The data: Begin

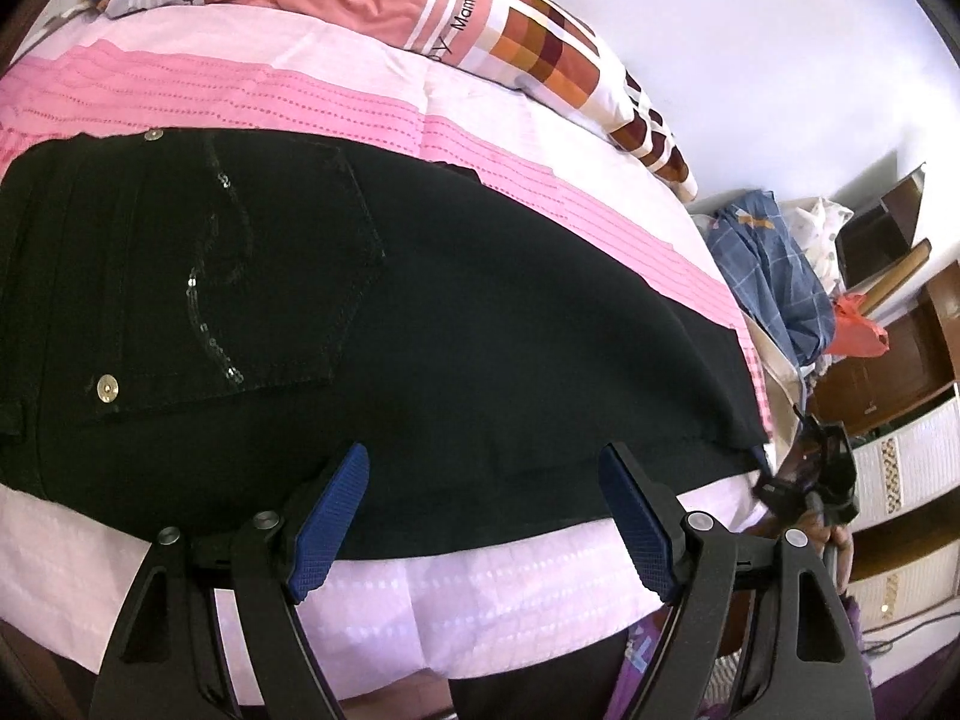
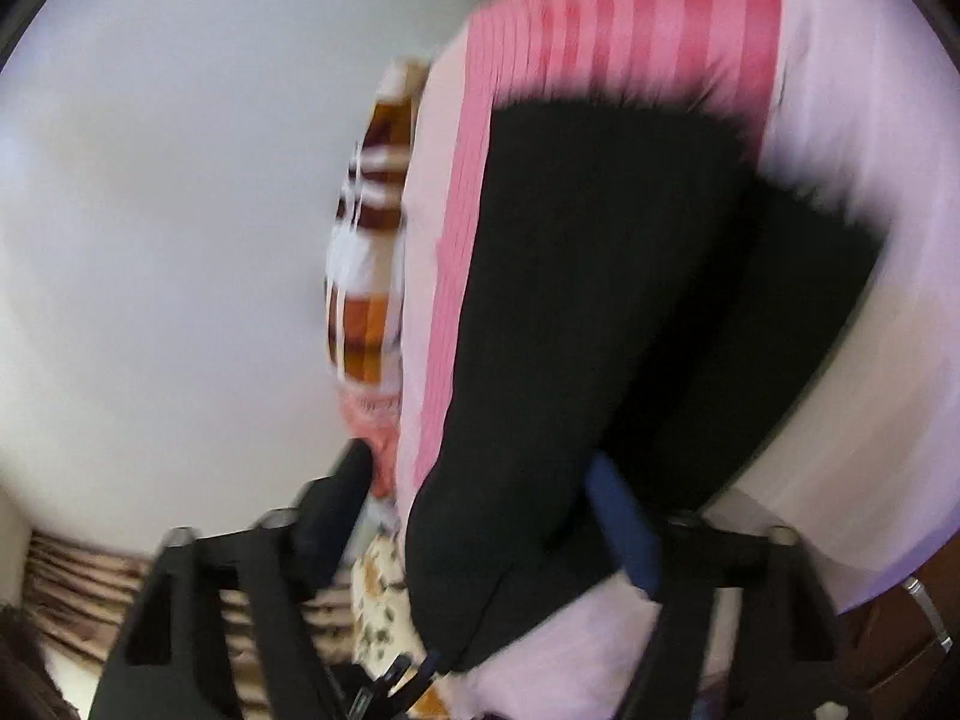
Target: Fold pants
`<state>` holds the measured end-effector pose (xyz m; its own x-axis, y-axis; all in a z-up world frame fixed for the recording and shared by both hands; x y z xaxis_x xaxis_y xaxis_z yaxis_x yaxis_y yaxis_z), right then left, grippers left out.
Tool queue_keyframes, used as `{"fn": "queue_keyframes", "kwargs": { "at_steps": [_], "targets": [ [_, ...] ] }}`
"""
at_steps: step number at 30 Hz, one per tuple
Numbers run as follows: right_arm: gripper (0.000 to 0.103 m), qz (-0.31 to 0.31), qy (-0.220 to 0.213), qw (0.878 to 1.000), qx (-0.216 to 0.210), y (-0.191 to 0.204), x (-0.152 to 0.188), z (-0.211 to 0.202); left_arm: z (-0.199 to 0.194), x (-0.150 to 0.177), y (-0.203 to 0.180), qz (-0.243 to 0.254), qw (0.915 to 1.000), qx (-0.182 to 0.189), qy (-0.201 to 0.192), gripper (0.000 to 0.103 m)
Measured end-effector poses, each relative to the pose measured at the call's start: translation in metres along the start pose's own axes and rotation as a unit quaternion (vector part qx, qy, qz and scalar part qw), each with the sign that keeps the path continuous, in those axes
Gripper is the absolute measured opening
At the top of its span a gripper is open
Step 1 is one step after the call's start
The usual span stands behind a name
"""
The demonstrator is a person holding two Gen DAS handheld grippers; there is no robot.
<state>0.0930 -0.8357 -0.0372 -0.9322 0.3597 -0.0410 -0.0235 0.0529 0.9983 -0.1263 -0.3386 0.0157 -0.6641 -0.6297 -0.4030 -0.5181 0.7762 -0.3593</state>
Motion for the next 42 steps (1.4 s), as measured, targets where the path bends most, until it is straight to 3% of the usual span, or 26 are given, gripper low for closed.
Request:
{"fn": "queue_keyframes", "kwargs": {
  "at_steps": [2, 5, 7, 16, 18, 21, 22, 23, 24, 25, 26, 28, 33, 37, 40, 42],
  "targets": [
    [0.073, -0.004, 0.031, 0.999, -0.005, -0.004, 0.018, 0.024, 0.001, 0.001, 0.001, -0.006, 1.0000, 0.005, 0.003, 0.079],
    [0.074, -0.058, 0.053, 0.997, 0.024, 0.009, 0.037, 0.052, 0.002, 0.003, 0.004, -0.014, 0.9998, 0.013, 0.005, 0.079],
    [0.075, -0.051, 0.072, 0.996, 0.031, 0.007, 0.044, 0.068, 0.003, 0.006, 0.006, -0.020, 0.9996, 0.017, 0.009, 0.079],
    [0.081, -0.123, 0.068, 0.988, 0.070, 0.018, 0.085, 0.111, 0.008, 0.011, 0.010, -0.022, 0.9993, 0.029, 0.007, 0.079],
    [0.083, -0.126, 0.066, 0.987, 0.068, 0.020, 0.093, 0.116, 0.009, 0.011, 0.012, -0.023, 0.9993, 0.030, 0.009, 0.079],
    [0.083, -0.108, 0.101, 0.988, 0.034, 0.019, 0.108, 0.128, 0.008, 0.010, 0.016, -0.026, 0.9992, 0.030, 0.006, 0.079],
    [0.083, -0.115, 0.106, 0.987, 0.042, 0.020, 0.113, 0.132, 0.006, 0.010, 0.018, -0.027, 0.9992, 0.030, 0.004, 0.079],
    [0.081, -0.126, 0.102, 0.985, 0.053, 0.021, 0.115, 0.133, 0.005, 0.010, 0.020, -0.028, 0.9992, 0.029, 0.001, 0.079],
    [0.063, -0.132, 0.101, 0.984, 0.059, 0.021, 0.117, 0.135, 0.003, 0.009, 0.023, -0.029, 0.9992, 0.026, -0.004, 0.079],
    [0.040, -0.133, 0.112, 0.983, 0.061, 0.020, 0.118, 0.138, 0.002, 0.009, 0.025, -0.029, 0.9993, 0.024, -0.006, 0.079],
    [0.007, -0.127, 0.131, 0.981, 0.068, 0.017, 0.120, 0.143, 0.000, 0.008, 0.027, -0.030, 0.9993, 0.022, -0.010, 0.079],
    [0.006, -0.098, 0.142, 0.981, 0.083, 0.006, 0.122, 0.144, -0.002, 0.008, 0.031, -0.031, 0.9994, 0.014, -0.011, 0.079],
    [0.005, -0.042, 0.137, 0.988, 0.057, 0.003, 0.135, 0.126, -0.013, 0.004, 0.040, -0.024, 0.9994, -0.005, -0.026, 0.079],
    [0.004, -0.031, 0.139, 0.988, 0.054, 0.011, 0.154, 0.107, -0.020, 0.004, 0.047, -0.014, 0.9990, -0.023, -0.036, 0.079],
    [0.004, -0.027, 0.136, 0.987, 0.081, 0.003, 0.162, 0.096, -0.018, 0.005, 0.053, -0.015, 0.9989, -0.032, -0.032, 0.079],
    [0.004, -0.021, 0.139, 0.989, 0.053, 0.001, 0.160, 0.097, -0.016, 0.007, 0.056, -0.021, 0.9988, -0.032, -0.029, 0.079]
  ]
}}
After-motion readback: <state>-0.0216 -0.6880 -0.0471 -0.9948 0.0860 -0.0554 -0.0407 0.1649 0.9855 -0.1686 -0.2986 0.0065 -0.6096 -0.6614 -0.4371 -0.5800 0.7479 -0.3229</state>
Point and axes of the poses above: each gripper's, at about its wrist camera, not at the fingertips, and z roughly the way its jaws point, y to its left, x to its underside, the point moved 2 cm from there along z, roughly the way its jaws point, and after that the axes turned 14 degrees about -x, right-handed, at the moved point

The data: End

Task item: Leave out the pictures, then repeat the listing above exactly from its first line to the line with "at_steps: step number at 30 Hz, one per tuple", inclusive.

The completed task:
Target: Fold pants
`<state>` holds the measured end-effector pose (xyz m; its own x-axis, y-axis; all in a z-up world frame fixed for the recording and shared by both hands; x y z xaxis_x xaxis_y xaxis_z yaxis_x yaxis_y yaxis_z), right then left, grippers left out.
Tool queue_keyframes, used as `{"fn": "queue_keyframes", "kwargs": { "at_steps": [_], "targets": [ [_, ...] ] }}`
"""
at_steps: step number at 30 Hz, one per tuple

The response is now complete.